_Work item:_ Only one stretch of the data below is wanted: the lines starting at the one with "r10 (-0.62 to" and ending at the one with "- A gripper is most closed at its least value", both included, given again exactly.

_Material provided:_
========================

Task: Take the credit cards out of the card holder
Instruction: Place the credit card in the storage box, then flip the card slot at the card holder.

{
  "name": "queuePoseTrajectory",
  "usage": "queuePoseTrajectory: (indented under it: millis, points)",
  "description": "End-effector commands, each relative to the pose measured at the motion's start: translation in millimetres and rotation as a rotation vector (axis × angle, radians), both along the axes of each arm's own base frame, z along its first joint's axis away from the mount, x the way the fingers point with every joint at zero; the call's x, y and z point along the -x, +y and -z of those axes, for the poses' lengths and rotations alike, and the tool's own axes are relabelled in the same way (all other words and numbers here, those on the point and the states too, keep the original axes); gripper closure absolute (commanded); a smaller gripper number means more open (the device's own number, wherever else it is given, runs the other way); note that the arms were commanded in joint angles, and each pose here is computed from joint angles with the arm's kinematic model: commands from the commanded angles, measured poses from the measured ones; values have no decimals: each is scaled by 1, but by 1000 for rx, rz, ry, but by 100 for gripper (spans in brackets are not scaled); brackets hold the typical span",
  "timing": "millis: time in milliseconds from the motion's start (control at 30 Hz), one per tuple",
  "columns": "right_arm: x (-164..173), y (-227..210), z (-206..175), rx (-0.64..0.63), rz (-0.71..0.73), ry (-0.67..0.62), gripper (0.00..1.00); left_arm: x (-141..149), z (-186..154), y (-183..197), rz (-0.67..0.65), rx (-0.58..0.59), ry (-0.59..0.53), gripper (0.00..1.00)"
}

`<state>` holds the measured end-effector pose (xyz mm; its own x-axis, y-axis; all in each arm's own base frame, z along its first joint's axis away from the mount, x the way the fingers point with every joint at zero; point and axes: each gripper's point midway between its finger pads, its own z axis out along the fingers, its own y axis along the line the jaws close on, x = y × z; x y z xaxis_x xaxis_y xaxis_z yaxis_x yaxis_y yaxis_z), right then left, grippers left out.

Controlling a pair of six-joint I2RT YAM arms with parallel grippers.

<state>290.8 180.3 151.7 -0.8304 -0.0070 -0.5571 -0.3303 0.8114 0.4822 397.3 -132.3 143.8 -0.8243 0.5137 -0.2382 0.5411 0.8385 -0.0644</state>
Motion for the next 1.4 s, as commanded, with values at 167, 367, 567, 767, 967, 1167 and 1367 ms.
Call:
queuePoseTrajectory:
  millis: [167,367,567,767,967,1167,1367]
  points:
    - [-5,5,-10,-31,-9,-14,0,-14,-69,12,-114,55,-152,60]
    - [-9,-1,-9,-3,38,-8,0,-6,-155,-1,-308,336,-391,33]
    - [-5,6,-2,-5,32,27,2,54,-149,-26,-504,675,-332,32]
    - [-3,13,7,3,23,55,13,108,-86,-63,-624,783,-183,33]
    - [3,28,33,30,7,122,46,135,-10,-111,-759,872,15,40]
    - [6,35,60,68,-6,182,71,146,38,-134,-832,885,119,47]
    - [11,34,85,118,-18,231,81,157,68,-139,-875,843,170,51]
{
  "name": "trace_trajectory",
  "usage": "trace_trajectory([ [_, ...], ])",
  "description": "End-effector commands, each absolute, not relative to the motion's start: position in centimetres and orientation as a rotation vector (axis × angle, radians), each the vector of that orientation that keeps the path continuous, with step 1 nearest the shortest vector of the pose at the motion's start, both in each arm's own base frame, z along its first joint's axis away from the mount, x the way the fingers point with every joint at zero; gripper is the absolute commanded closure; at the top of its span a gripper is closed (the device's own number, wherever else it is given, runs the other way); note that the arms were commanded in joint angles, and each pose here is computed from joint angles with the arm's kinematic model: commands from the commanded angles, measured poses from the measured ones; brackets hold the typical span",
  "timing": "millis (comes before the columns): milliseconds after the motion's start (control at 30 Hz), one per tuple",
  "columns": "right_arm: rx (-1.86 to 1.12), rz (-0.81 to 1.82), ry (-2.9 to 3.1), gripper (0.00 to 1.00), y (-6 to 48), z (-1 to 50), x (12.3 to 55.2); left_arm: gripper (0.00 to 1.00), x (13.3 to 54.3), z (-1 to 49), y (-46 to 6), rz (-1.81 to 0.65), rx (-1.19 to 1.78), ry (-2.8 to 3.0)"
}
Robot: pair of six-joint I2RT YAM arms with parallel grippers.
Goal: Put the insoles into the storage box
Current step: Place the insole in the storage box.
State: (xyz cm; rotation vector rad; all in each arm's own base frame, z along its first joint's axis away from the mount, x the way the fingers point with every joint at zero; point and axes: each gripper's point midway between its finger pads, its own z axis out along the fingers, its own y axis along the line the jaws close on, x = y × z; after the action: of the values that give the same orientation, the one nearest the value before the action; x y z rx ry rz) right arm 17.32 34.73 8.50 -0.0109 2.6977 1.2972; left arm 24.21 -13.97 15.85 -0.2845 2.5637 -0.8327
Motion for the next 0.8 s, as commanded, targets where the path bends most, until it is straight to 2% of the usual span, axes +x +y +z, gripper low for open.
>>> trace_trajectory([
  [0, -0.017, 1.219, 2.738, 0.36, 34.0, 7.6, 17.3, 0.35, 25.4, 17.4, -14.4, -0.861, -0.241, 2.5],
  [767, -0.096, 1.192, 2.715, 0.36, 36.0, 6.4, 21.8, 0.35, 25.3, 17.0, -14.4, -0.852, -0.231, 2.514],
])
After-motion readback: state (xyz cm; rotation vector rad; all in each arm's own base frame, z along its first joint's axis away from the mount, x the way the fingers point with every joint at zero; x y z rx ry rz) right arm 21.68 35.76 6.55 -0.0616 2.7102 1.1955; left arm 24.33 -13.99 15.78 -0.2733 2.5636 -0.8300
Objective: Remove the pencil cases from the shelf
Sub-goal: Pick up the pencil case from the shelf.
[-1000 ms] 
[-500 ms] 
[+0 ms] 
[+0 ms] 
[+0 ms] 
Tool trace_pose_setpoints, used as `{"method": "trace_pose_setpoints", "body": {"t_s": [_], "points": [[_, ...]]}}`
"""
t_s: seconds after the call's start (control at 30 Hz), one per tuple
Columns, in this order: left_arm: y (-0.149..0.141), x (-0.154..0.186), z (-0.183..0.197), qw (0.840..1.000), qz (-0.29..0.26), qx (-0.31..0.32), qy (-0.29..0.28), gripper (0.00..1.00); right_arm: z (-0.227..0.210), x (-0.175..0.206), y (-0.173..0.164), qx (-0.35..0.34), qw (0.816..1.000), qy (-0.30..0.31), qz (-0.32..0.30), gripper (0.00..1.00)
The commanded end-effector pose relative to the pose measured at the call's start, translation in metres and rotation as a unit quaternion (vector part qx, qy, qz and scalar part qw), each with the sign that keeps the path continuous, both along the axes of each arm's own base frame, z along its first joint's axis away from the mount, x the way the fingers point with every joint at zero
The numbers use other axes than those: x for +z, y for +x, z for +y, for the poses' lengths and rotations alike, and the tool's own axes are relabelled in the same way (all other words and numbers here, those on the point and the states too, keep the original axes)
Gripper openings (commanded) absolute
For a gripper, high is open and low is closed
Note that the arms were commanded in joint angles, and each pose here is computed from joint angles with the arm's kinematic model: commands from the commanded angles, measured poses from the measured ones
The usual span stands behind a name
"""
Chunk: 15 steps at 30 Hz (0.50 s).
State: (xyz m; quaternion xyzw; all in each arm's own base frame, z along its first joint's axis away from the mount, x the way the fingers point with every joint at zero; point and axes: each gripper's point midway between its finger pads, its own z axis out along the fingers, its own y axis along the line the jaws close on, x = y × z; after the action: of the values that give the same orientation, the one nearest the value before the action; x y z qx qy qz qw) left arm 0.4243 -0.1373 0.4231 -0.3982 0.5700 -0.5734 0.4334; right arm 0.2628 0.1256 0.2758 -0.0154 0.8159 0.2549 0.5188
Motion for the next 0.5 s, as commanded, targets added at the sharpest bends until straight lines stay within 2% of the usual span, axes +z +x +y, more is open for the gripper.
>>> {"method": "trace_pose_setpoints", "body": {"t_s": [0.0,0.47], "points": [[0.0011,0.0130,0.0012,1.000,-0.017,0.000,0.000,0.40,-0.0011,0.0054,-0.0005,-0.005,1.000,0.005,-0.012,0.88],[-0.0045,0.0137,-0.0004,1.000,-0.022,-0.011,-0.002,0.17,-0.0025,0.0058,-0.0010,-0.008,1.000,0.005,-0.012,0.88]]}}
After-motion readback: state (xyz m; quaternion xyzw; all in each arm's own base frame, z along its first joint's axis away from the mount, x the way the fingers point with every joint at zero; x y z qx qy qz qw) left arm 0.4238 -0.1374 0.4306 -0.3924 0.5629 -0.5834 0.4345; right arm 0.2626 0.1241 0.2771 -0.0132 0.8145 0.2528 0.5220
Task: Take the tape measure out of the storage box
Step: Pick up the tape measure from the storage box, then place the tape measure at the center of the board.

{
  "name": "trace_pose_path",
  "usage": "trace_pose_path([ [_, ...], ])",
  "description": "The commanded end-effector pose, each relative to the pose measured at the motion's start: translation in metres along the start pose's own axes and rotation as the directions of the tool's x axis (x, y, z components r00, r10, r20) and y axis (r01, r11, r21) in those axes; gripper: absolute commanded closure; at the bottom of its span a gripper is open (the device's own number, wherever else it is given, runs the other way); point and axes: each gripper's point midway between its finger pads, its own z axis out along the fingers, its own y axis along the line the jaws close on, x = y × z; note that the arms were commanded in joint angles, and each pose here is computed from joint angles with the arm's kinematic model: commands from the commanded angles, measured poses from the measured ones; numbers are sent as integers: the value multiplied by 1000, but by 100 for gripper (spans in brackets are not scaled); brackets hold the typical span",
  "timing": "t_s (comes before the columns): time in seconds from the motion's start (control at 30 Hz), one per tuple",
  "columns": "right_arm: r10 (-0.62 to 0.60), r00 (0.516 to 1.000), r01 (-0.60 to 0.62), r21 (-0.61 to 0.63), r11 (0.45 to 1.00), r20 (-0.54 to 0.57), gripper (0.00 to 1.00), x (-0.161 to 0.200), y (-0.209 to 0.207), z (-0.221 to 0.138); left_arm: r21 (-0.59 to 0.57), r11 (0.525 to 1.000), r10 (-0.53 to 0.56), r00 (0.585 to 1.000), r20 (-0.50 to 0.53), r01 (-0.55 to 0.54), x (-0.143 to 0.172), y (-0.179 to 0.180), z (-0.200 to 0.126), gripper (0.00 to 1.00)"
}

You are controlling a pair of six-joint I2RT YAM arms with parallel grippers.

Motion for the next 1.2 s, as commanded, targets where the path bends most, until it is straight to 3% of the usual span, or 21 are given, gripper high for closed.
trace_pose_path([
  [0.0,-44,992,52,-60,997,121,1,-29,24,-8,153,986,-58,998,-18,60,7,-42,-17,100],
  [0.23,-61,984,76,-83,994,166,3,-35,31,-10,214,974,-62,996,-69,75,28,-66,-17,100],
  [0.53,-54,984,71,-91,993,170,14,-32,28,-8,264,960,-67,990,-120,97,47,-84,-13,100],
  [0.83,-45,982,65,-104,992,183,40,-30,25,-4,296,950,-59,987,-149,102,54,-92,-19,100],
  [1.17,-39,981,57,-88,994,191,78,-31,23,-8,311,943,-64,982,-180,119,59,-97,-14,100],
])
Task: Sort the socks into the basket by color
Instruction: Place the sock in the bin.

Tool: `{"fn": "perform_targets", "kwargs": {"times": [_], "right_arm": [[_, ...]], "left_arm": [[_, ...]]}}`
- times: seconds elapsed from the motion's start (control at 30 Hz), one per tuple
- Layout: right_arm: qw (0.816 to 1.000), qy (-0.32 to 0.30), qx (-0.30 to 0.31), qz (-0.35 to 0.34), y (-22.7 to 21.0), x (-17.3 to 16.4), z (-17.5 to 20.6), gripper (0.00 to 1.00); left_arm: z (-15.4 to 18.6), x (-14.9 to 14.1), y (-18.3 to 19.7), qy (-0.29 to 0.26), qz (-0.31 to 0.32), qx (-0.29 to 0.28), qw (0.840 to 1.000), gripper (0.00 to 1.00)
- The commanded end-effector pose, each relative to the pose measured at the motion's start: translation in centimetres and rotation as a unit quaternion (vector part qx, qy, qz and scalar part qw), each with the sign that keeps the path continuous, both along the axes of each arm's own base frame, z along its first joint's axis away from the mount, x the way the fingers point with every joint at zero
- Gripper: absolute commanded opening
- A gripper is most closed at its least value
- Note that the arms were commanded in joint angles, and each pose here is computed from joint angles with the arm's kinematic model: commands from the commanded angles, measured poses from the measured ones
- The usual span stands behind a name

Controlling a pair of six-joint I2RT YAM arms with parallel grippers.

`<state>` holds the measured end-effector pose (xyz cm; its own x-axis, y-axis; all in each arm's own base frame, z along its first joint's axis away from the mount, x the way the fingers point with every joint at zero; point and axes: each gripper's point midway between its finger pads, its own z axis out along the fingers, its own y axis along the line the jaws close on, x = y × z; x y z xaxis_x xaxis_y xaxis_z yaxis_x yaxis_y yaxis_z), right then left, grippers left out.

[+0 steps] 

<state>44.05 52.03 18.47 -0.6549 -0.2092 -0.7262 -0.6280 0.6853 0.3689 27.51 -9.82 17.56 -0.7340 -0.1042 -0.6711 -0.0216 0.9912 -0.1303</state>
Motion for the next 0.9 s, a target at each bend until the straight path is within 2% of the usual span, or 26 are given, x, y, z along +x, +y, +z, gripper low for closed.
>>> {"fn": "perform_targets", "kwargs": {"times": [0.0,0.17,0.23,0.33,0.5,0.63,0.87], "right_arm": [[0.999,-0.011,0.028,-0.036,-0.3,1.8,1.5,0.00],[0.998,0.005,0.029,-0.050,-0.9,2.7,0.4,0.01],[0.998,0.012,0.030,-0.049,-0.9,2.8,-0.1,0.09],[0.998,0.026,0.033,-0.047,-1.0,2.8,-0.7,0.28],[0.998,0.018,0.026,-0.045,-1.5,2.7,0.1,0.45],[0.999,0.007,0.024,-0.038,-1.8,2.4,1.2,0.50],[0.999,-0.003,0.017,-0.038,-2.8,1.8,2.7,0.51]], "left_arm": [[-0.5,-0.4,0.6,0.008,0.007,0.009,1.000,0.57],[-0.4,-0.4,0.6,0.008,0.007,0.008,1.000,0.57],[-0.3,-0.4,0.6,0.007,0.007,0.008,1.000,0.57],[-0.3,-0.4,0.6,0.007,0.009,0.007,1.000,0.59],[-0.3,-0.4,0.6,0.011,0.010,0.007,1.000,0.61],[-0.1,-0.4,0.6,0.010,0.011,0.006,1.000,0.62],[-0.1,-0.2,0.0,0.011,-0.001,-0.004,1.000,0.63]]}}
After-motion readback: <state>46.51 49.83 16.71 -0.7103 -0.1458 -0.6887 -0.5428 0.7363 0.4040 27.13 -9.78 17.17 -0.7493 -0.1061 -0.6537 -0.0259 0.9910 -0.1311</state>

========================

_Solution to this exercise:_
  "columns": "right_arm: r10 (-0.62 to 0.60), r00 (0.516 to 1.000), r01 (-0.60 to 0.62), r21 (-0.61 to 0.63), r11 (0.45 to 1.00), r20 (-0.54 to 0.57), gripper (0.00 to 1.00), x (-0.161 to 0.200), y (-0.209 to 0.207), z (-0.221 to 0.138); left_arm: r21 (-0.59 to 0.57), r11 (0.525 to 1.000), r10 (-0.53 to 0.56), r00 (0.585 to 1.000), r20 (-0.50 to 0.53), r01 (-0.55 to 0.54), x (-0.143 to 0.172), y (-0.179 to 0.180), z (-0.200 to 0.126), gripper (0.00 to 1.00)"
}

You are controlling a pair of six-joint I2RT YAM arms with parallel grippers.

Motion for the next 1.2 s, as commanded, targets where the path bends most, until it is straight to 3% of the usual span, or 21 are given, gripper high for closed.
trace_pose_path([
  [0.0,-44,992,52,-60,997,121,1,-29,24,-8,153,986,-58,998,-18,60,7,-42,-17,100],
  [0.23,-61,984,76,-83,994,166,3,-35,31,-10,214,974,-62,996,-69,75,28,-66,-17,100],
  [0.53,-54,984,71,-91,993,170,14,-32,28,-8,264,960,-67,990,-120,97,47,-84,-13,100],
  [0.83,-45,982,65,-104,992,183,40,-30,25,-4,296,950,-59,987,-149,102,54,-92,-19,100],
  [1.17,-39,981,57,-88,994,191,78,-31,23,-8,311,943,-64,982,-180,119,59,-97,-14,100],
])
Task: Sort the socks into the basket by color
Instruction: Place the sock in the bin.

Tool: `{"fn": "perform_targets", "kwargs": {"times": [_], "right_arm": [[_, ...]], "left_arm": [[_, ...]]}}`
- times: seconds elapsed from the motion's start (control at 30 Hz), one per tuple
- Layout: right_arm: qw (0.816 to 1.000), qy (-0.32 to 0.30), qx (-0.30 to 0.31), qz (-0.35 to 0.34), y (-22.7 to 21.0), x (-17.3 to 16.4), z (-17.5 to 20.6), gripper (0.00 to 1.00); left_arm: z (-15.4 to 18.6), x (-14.9 to 14.1), y (-18.3 to 19.7), qy (-0.29 to 0.26), qz (-0.31 to 0.32), qx (-0.29 to 0.28), qw (0.840 to 1.000), gripper (0.00 to 1.00)
- The commanded end-effector pose, each relative to the pose measured at the motion's start: translation in centimetres and rotation as a unit quaternion (vector part qx, qy, qz and scalar part qw), each with the sign that keeps the path continuous, both along the axes of each arm's own base frame, z along its first joint's axis away from the mount, x the way the fingers point with every joint at zero
- Gripper: absolute commanded opening
- A gripper is most closed at its least value

For this exercise, nothing further remains to be done.